**Task item:**
Scan the records for "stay". Report each line that includes it.
Start of Records for this task
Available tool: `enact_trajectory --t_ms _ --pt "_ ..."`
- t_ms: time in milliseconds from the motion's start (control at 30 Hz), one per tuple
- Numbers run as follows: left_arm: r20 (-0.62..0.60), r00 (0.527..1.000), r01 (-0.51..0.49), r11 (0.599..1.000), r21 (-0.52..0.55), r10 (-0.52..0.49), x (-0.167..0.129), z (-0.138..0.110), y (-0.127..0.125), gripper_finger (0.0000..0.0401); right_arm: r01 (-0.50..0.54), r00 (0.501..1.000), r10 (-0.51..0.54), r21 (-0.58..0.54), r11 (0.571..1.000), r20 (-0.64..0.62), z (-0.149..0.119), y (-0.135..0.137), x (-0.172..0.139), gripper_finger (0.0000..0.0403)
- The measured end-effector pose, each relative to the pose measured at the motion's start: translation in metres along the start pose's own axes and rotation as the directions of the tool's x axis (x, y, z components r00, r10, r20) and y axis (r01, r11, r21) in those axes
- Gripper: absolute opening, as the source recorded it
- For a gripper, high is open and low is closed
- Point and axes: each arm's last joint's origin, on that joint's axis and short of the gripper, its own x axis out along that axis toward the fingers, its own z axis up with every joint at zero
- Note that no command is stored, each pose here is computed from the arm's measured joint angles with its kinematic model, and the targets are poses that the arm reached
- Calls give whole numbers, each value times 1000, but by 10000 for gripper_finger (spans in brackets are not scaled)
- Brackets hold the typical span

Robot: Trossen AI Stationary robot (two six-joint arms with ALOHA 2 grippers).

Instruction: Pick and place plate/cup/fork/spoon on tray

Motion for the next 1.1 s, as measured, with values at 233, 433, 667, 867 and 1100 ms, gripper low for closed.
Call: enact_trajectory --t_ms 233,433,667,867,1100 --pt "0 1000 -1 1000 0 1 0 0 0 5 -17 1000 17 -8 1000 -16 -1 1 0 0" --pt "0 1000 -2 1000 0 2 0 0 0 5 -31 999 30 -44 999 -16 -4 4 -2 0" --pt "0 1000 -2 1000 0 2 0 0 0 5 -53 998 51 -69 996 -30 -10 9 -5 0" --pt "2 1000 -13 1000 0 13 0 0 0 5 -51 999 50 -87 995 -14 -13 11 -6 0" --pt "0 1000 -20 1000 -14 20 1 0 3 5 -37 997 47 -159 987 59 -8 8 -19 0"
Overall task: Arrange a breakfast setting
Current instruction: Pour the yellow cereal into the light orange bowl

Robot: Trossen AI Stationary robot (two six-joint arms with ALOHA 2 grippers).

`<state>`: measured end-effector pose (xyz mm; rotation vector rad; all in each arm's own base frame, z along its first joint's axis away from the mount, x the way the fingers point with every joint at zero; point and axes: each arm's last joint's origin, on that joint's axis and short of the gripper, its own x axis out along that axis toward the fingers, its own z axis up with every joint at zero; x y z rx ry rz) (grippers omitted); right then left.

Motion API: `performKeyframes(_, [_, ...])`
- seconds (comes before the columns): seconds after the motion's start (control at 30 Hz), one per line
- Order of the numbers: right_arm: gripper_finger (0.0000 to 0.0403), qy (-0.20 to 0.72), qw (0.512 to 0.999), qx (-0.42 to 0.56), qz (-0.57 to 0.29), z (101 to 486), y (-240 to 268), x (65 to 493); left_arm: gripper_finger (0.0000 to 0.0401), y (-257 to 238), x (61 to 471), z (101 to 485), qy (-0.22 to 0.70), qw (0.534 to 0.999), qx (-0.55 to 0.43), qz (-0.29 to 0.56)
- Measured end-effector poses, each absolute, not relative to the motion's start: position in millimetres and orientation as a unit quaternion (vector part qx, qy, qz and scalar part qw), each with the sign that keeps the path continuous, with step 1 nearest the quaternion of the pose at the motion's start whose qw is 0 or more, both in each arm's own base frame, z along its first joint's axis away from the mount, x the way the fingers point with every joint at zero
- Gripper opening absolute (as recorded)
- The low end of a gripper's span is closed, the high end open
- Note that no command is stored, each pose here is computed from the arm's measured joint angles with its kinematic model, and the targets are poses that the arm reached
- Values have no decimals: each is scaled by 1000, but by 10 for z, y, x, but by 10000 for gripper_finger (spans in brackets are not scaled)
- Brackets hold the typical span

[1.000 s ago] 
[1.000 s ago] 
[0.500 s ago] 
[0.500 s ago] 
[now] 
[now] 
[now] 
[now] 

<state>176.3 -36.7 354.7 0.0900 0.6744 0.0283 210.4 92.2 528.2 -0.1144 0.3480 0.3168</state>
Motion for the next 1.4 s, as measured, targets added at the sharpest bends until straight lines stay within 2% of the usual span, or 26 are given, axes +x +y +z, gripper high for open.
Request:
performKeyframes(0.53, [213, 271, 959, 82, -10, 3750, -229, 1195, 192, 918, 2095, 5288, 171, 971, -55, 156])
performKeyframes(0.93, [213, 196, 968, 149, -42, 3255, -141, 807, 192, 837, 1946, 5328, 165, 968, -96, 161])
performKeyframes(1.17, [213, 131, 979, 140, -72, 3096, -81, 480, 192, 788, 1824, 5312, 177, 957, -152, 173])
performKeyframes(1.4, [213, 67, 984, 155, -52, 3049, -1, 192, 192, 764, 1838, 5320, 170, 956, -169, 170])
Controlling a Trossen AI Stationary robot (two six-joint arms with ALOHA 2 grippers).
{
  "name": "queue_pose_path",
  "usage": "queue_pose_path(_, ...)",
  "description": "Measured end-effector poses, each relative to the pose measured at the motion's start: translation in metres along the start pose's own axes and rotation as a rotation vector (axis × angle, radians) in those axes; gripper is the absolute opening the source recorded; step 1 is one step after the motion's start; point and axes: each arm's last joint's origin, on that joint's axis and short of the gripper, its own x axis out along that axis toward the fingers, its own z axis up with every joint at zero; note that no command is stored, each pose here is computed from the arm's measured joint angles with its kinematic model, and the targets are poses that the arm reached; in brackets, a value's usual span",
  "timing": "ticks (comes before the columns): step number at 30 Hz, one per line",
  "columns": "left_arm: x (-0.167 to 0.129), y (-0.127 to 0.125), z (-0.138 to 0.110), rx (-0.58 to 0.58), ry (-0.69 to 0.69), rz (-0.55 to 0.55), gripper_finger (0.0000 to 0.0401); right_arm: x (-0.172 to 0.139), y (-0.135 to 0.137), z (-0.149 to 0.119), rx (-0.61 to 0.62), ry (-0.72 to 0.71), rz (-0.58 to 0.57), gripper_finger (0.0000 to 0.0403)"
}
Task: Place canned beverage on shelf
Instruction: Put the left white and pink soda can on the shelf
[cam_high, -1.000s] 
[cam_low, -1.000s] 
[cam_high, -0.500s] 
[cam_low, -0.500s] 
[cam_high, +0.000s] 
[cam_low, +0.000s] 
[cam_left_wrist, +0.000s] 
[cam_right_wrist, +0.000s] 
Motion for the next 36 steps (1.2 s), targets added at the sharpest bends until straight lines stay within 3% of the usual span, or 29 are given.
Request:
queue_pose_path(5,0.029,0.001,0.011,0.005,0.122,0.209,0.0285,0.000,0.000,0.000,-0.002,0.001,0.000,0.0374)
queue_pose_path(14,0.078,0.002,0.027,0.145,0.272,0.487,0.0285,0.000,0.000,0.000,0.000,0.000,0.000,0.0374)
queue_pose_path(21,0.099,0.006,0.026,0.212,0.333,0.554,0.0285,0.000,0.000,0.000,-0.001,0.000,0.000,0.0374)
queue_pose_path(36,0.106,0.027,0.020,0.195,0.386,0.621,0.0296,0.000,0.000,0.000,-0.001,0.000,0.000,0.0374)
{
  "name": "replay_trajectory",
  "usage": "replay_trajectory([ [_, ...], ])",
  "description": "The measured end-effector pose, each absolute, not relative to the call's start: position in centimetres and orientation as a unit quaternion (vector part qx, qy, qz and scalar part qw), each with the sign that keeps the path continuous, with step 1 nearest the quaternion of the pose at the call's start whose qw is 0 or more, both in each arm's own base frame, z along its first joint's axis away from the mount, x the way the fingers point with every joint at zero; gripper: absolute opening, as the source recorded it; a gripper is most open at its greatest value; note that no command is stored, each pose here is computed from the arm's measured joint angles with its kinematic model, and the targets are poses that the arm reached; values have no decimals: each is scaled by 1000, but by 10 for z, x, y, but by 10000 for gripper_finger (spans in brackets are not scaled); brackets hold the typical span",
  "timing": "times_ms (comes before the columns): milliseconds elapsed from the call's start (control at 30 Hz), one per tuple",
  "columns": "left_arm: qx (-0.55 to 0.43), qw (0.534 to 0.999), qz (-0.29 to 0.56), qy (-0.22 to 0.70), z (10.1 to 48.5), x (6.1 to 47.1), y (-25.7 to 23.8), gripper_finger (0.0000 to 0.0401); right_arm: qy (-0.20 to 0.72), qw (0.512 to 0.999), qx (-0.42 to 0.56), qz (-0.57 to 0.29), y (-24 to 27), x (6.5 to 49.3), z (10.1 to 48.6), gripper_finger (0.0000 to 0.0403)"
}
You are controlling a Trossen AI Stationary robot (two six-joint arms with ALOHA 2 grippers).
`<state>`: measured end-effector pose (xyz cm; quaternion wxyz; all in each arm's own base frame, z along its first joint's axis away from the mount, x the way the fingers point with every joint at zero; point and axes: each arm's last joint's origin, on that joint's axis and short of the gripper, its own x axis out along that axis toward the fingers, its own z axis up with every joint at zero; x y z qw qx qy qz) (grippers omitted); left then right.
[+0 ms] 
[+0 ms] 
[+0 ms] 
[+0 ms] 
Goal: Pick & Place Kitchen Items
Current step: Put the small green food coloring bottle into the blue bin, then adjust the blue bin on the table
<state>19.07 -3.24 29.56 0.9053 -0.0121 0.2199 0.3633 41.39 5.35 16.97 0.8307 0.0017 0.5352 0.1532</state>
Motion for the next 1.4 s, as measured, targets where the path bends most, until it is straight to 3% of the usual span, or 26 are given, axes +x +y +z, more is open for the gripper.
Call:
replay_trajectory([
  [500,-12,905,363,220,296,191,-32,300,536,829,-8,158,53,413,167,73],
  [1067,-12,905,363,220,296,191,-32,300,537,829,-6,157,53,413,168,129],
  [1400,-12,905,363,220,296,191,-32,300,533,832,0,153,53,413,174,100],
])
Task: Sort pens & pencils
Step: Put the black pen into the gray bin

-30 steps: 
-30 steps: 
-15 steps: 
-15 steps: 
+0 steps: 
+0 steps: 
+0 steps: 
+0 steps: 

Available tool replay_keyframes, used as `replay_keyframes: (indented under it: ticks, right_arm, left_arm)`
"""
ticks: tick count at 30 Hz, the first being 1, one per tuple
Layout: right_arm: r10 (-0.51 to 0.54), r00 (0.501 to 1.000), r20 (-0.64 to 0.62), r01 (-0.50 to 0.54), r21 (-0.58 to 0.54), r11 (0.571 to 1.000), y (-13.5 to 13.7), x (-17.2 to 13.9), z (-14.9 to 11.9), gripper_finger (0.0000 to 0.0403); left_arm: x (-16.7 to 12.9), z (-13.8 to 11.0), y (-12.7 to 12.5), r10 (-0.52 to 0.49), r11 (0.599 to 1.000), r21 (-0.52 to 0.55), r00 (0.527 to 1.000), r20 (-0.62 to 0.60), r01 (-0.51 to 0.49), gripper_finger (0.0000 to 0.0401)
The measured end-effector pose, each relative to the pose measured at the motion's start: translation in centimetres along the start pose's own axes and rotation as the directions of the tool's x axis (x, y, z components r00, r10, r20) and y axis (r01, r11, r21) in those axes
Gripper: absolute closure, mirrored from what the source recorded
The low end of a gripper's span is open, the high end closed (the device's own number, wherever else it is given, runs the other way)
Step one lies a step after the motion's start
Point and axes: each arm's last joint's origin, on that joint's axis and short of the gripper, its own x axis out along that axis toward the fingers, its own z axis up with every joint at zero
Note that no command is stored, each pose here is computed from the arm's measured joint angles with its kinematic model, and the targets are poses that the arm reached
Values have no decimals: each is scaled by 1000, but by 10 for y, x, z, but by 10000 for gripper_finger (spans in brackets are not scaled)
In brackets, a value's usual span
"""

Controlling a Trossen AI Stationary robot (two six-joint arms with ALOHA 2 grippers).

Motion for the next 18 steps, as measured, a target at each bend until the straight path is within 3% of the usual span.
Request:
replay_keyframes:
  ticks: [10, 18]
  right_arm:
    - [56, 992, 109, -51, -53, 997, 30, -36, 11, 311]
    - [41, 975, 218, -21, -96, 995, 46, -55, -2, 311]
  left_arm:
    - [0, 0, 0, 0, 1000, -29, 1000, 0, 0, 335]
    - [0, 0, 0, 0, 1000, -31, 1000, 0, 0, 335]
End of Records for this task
**Written response:**
Motion for the next 1.4 s, as measured, targets added at the sharpest bends until straight lines stay within 2% of the usual span, or 26 are given, axes +x +y +z, gripper high for open.
Motion for the next 36 steps (1.2 s), targets added at the sharpest bends until straight lines stay within 3% of the usual span, or 29 are given.

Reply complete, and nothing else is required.